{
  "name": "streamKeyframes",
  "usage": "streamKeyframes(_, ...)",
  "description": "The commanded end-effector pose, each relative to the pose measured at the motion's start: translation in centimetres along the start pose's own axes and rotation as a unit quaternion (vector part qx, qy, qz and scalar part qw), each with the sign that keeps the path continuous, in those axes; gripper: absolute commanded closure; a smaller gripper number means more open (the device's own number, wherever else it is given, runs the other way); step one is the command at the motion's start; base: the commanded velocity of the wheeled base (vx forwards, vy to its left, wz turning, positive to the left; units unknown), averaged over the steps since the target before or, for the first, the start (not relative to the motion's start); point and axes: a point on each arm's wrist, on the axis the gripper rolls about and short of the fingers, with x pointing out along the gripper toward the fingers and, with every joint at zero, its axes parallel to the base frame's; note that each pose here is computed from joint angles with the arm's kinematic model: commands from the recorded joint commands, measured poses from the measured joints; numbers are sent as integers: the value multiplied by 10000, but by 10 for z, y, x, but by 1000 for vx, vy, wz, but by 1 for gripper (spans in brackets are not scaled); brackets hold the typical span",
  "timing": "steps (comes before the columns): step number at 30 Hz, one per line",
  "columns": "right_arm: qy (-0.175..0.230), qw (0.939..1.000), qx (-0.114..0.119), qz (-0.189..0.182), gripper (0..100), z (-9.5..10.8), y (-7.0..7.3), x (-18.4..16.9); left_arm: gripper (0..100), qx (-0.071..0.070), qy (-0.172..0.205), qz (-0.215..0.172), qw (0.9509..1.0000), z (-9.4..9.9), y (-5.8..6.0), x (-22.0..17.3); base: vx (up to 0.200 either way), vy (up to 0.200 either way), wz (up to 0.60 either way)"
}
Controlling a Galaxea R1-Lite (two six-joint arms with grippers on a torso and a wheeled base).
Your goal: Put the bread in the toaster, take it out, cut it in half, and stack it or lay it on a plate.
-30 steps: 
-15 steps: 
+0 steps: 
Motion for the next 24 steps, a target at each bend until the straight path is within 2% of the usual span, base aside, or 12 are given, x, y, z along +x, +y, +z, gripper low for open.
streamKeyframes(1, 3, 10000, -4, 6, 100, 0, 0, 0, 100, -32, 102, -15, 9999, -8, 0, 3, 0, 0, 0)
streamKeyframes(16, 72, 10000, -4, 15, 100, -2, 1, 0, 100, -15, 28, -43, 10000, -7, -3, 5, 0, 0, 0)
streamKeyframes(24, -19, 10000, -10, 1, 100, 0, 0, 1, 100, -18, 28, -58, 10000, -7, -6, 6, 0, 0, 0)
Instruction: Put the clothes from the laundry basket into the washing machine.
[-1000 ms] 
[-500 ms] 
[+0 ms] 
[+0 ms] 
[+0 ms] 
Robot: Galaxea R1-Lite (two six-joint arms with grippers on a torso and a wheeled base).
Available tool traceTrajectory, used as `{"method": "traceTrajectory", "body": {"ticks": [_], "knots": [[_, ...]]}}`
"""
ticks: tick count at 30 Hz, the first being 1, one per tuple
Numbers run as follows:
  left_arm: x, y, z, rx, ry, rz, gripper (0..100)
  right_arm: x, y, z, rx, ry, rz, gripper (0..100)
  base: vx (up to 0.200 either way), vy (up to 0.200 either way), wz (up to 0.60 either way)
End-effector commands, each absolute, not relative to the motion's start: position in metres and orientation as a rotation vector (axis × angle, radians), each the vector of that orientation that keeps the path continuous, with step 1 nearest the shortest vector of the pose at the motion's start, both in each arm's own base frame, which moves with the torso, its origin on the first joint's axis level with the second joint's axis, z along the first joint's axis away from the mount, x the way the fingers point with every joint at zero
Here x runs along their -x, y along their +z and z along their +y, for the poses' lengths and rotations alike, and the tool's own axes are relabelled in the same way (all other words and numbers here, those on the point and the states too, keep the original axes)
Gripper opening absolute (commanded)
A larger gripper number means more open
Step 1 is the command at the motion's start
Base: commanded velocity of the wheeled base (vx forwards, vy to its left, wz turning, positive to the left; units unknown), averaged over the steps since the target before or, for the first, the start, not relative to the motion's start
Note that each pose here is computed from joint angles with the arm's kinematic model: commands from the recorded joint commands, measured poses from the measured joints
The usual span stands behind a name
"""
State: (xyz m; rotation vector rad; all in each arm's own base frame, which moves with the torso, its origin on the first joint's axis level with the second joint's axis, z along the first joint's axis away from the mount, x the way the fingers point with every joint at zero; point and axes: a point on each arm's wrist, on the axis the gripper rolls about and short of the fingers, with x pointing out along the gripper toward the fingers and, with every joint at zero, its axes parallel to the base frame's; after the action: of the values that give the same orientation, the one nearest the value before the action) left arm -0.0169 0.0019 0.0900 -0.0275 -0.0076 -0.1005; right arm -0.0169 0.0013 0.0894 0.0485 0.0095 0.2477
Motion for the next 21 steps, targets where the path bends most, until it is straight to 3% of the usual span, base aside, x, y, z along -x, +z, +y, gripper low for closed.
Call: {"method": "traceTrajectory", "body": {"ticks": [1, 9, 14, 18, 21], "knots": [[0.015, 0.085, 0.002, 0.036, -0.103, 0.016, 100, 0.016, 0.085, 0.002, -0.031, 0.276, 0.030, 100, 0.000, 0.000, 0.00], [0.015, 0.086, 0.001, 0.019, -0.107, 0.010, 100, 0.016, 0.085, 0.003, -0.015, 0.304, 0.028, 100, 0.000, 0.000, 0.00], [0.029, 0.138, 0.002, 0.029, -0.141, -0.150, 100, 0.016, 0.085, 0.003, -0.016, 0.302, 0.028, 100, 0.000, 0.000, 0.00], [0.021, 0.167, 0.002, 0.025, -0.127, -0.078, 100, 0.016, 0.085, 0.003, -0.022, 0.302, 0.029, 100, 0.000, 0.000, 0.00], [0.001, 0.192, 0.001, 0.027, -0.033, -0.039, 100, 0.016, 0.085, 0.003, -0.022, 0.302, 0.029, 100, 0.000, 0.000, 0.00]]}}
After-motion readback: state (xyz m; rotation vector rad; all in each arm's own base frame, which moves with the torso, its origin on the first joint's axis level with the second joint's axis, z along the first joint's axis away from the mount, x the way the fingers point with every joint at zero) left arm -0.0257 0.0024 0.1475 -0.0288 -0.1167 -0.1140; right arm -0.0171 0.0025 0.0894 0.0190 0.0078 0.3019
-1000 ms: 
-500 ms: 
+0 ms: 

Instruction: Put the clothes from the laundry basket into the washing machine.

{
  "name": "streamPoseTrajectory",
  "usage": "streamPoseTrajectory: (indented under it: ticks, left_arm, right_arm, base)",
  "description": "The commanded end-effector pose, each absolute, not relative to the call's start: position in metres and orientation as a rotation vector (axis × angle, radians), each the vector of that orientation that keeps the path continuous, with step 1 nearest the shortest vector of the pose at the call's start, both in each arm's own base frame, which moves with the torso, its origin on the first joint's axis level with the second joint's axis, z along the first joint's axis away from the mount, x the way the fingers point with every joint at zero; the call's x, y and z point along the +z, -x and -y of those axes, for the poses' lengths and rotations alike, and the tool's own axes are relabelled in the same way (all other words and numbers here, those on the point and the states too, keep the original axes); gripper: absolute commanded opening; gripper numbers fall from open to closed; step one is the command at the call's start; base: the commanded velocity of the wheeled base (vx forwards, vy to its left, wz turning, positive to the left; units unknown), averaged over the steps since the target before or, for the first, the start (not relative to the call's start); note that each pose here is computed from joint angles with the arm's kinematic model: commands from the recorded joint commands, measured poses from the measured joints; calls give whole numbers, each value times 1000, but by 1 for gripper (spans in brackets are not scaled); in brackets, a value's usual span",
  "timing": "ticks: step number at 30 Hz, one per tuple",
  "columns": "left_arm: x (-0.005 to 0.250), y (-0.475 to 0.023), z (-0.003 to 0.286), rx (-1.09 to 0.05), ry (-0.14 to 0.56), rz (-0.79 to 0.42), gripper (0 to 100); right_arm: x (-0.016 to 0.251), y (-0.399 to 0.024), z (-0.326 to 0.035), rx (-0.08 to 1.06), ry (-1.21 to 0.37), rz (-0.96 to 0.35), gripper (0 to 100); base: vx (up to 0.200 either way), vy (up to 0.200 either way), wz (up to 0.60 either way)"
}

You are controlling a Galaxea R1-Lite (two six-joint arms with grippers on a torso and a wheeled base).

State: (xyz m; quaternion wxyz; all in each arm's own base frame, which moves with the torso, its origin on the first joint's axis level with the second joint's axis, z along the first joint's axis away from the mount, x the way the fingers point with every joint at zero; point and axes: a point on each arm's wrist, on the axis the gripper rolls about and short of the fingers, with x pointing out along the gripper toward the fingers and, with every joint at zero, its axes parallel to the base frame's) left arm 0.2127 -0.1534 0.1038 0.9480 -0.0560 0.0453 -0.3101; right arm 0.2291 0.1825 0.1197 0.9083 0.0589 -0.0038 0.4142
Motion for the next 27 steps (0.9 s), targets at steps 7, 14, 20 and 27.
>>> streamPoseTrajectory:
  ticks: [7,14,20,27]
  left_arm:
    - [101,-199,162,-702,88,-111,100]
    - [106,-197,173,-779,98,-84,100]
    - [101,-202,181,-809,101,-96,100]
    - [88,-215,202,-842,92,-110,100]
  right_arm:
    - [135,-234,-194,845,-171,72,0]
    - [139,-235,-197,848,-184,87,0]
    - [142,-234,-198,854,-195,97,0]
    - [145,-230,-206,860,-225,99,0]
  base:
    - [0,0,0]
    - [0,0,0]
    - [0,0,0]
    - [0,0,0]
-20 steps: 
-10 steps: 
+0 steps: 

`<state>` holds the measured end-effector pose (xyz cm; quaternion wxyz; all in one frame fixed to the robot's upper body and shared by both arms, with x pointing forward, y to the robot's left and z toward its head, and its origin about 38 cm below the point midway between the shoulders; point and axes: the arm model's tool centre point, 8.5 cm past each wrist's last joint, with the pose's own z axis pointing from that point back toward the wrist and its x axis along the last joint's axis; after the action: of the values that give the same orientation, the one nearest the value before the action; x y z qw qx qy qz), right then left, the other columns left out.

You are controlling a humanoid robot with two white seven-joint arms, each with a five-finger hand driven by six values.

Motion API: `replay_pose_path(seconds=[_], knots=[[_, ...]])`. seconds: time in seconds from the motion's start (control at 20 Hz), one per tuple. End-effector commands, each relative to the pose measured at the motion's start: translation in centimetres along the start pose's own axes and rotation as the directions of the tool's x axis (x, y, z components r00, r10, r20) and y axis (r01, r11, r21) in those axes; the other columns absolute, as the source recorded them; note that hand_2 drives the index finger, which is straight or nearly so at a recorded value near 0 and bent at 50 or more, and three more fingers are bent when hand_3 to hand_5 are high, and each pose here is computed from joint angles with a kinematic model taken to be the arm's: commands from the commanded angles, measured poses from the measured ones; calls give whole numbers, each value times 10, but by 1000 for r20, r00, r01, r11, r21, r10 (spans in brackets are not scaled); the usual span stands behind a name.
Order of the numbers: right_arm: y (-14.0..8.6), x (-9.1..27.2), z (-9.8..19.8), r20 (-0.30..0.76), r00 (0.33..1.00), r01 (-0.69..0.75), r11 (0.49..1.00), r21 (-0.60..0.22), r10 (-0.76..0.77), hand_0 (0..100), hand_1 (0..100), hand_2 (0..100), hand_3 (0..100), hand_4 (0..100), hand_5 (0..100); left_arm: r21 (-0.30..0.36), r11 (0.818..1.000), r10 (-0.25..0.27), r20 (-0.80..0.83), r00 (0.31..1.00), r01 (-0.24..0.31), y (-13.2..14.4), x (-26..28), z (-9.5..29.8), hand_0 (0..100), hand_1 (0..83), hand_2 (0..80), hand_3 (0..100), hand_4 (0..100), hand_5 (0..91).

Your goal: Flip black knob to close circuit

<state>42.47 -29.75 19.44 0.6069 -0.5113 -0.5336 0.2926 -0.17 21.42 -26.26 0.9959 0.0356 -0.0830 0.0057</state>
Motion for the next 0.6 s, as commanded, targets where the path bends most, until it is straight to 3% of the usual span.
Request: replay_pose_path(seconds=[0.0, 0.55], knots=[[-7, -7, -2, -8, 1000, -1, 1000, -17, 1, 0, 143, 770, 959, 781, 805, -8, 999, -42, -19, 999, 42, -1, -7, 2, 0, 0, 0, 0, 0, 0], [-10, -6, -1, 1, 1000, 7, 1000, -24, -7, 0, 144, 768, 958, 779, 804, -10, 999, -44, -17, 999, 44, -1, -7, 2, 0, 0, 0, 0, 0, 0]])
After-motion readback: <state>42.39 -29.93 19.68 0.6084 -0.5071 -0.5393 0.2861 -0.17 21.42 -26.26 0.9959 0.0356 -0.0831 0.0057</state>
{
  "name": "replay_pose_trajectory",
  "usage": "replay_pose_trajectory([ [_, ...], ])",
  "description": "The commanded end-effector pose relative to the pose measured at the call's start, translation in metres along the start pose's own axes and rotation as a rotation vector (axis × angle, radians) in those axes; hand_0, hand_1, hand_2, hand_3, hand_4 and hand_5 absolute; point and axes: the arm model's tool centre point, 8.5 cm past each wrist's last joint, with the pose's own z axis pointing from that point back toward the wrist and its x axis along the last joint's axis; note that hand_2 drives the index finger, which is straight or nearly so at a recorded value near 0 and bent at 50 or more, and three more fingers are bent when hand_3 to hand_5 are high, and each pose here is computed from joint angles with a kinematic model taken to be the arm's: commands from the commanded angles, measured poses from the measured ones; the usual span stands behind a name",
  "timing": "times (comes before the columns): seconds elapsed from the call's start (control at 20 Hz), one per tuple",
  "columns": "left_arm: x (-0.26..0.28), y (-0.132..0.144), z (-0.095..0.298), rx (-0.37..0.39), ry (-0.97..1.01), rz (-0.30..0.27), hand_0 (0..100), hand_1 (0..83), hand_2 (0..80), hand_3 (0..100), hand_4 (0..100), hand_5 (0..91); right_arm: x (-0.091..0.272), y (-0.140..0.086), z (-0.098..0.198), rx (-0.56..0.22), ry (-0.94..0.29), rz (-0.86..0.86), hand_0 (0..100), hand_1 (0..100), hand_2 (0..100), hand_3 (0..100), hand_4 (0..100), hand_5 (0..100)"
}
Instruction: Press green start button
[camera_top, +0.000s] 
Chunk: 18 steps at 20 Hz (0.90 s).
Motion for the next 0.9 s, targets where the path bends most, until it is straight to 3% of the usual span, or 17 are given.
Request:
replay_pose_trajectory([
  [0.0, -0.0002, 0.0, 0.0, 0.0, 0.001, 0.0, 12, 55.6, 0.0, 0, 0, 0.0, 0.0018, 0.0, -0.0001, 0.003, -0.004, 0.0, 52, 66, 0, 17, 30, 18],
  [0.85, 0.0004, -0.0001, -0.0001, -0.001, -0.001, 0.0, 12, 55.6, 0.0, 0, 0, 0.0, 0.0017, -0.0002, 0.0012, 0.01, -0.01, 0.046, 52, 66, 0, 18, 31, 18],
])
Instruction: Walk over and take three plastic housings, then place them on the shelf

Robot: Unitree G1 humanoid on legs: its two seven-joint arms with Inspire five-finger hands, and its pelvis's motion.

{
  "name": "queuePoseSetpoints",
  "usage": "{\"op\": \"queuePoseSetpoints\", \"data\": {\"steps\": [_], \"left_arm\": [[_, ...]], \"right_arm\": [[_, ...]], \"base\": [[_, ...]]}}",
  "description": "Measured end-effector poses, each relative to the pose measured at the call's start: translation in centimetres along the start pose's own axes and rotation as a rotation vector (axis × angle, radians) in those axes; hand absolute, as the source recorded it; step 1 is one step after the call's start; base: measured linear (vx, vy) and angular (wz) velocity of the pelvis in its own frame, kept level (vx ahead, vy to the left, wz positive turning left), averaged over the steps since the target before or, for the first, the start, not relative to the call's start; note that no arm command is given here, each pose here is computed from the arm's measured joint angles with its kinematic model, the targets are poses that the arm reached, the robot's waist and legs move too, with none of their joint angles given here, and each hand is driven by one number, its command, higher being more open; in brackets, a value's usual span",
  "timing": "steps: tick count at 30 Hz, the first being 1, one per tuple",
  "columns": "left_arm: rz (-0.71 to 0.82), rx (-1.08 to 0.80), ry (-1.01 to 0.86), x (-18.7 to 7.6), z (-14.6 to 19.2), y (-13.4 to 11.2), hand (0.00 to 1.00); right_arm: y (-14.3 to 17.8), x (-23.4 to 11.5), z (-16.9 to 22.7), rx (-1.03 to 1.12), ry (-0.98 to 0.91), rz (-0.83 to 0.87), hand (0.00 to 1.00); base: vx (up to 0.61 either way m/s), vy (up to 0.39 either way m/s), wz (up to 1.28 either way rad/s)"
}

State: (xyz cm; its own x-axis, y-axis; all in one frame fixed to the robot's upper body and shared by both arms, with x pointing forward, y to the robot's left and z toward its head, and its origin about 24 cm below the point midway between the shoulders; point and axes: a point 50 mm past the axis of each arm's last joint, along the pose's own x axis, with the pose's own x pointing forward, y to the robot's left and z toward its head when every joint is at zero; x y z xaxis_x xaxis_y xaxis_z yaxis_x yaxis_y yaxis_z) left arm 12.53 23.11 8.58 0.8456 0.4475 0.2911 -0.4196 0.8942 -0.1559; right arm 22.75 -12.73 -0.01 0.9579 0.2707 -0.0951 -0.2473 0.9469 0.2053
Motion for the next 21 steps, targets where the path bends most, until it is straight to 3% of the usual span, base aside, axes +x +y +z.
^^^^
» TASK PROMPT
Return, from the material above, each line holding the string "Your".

» EXERCISE RESULT
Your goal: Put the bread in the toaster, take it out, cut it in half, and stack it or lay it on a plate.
Your goal: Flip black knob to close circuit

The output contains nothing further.